§ **Recorded information**
==============================

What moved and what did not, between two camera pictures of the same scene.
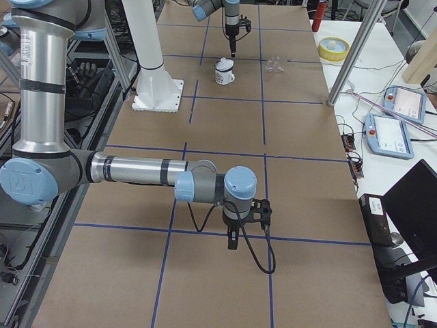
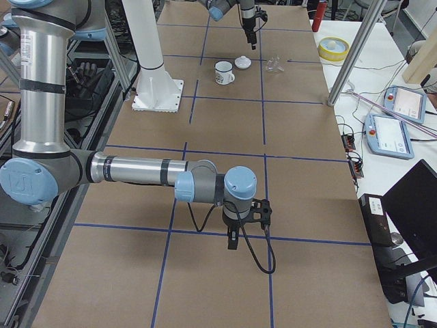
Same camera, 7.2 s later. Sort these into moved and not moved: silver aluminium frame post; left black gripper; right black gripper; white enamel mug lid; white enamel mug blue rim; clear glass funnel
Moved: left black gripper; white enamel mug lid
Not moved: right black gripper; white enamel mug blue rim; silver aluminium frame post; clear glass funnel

==============================

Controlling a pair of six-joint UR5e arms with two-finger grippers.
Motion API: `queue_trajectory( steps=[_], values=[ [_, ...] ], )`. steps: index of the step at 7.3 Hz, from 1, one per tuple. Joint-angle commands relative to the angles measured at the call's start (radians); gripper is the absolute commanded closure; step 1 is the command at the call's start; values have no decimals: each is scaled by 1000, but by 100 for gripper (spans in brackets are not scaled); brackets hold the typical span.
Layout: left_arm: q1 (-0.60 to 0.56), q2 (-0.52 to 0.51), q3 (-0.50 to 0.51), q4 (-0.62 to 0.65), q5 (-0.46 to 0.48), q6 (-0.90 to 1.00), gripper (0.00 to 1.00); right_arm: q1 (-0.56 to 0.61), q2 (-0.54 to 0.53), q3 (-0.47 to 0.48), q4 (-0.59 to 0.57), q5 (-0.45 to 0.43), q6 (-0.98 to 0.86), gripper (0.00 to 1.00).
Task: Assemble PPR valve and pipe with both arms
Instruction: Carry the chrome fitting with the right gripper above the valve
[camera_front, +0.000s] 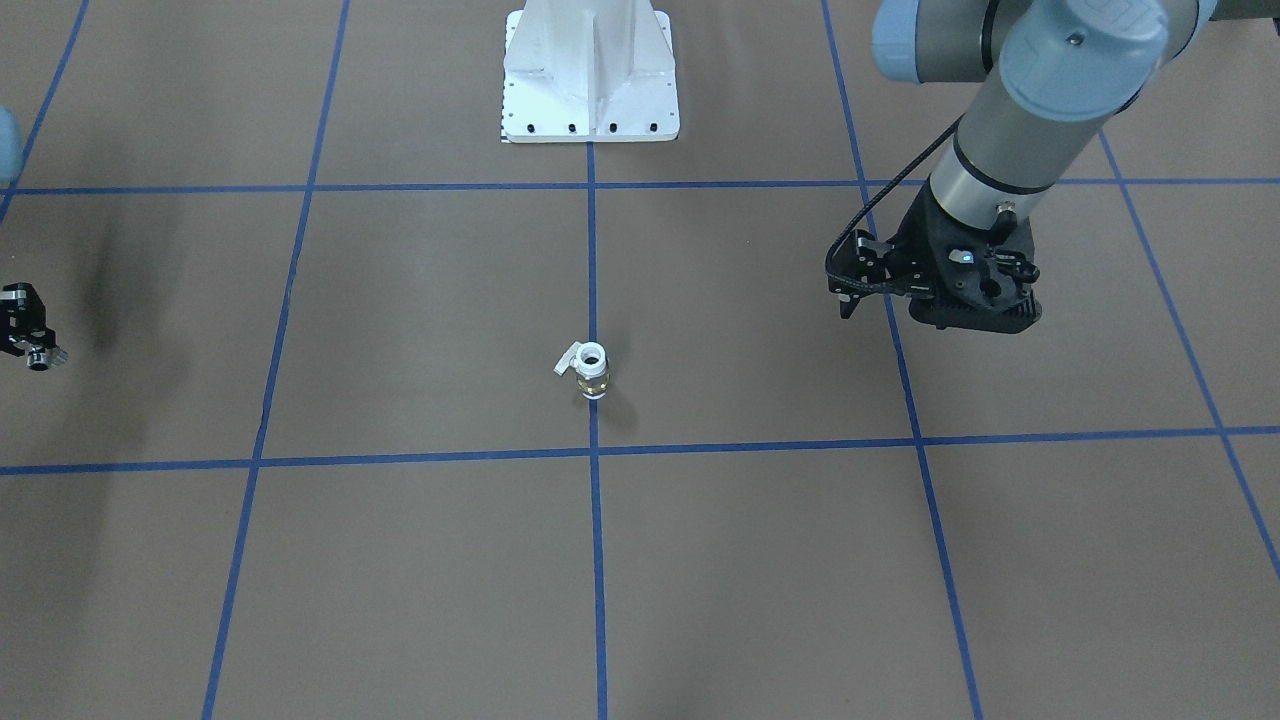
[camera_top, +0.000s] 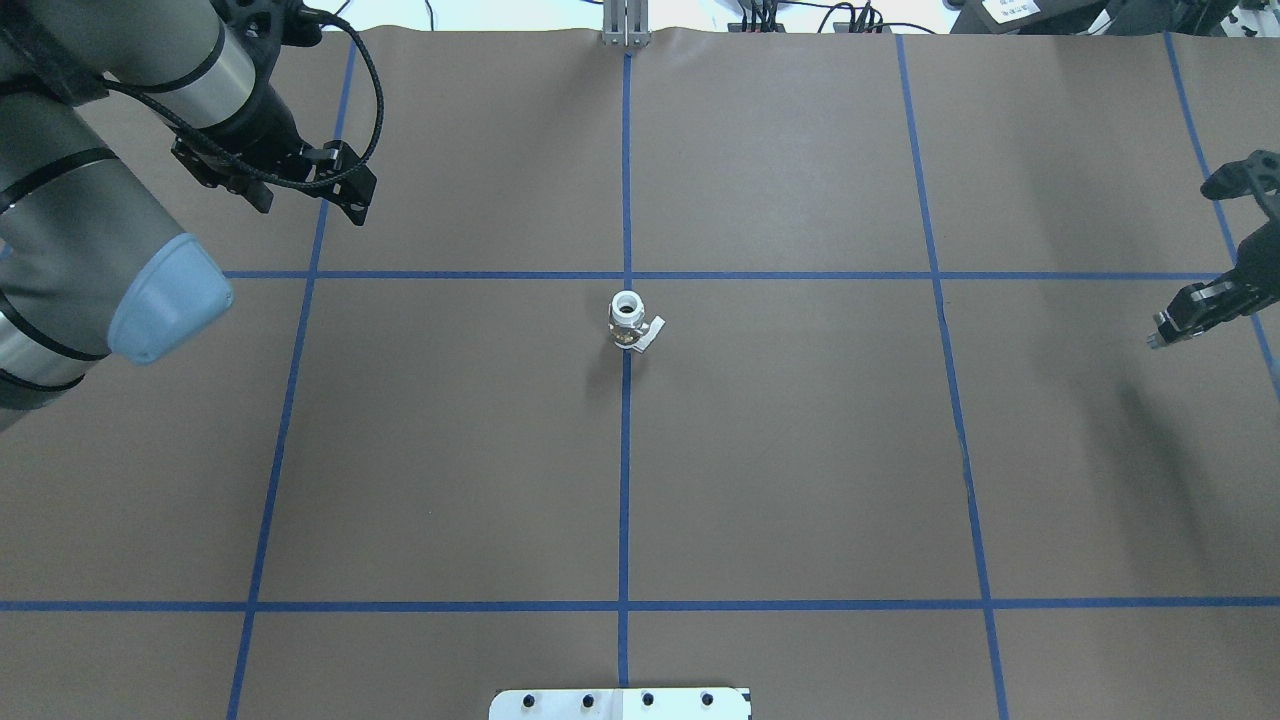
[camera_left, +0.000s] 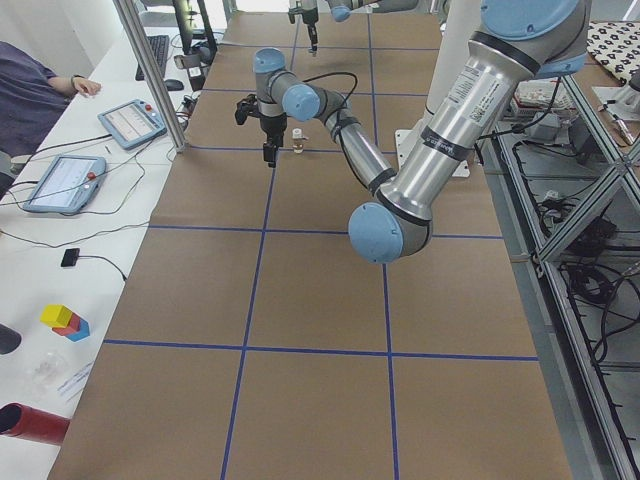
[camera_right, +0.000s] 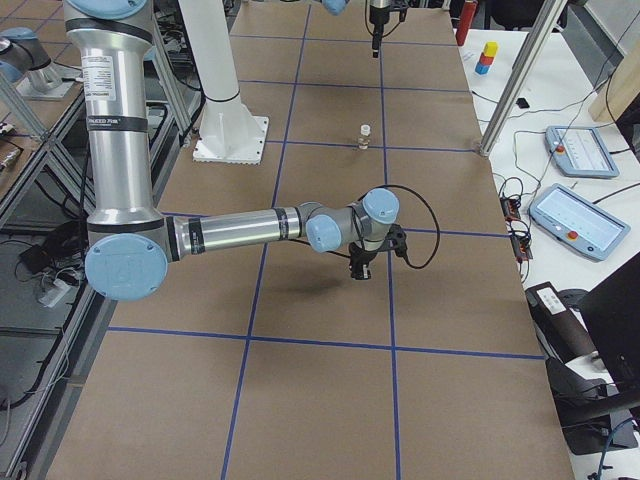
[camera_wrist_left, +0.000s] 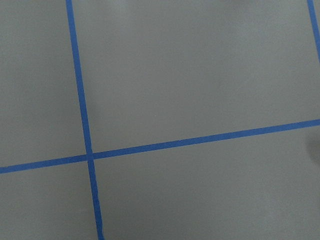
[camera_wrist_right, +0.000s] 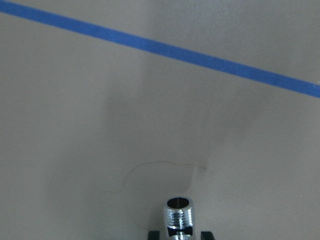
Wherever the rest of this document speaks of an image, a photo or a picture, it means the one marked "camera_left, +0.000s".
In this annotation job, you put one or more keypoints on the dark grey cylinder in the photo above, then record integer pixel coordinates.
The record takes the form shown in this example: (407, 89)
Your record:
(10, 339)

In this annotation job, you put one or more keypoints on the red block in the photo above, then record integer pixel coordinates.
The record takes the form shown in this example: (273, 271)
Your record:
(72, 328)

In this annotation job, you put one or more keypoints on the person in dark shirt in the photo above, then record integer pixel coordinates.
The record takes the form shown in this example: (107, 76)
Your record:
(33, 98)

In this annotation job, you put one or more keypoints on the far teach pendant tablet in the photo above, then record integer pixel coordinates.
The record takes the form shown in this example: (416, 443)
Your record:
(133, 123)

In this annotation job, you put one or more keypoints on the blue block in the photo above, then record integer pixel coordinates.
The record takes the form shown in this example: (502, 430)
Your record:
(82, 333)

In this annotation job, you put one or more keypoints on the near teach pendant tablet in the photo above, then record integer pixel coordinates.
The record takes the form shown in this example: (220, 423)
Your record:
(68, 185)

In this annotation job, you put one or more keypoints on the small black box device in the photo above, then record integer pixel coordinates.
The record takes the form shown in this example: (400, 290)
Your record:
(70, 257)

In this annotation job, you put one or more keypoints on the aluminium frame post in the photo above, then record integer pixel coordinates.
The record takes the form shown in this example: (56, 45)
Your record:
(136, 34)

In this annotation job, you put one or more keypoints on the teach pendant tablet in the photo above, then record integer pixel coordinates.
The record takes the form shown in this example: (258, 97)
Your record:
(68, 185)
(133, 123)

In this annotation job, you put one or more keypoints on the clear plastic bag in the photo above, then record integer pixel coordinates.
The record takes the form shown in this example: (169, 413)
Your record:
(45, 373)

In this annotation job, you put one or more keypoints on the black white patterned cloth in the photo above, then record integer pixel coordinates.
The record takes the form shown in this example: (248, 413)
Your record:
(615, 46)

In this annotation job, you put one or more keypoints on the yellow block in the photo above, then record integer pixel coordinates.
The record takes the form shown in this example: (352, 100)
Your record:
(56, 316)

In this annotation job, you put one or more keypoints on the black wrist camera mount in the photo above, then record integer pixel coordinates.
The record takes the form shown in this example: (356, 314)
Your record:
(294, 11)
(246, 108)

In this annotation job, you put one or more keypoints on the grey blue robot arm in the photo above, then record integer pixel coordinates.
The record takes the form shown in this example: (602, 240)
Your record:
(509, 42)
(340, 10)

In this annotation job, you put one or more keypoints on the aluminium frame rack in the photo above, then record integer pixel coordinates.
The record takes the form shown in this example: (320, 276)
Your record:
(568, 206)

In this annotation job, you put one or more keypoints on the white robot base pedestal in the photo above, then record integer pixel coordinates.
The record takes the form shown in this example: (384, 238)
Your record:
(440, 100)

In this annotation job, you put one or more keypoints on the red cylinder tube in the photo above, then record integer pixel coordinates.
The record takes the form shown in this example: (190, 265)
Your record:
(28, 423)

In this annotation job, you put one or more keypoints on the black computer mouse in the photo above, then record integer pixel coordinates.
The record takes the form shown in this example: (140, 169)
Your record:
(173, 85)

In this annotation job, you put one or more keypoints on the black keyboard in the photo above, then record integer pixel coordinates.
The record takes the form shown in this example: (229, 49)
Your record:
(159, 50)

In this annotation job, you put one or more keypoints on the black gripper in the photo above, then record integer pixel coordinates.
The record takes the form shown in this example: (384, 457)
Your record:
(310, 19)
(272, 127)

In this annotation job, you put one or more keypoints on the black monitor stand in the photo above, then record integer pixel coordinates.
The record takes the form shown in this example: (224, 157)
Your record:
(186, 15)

==============================

§ **Requirement**
Collect every line from the records above that contains the word "grey".

§ **Result of the task**
In this annotation job, you put one or more keypoints on the dark grey cylinder in the photo above, then record integer pixel coordinates.
In this annotation job, you put one or more keypoints on the grey blue robot arm in the photo above, then record integer pixel coordinates.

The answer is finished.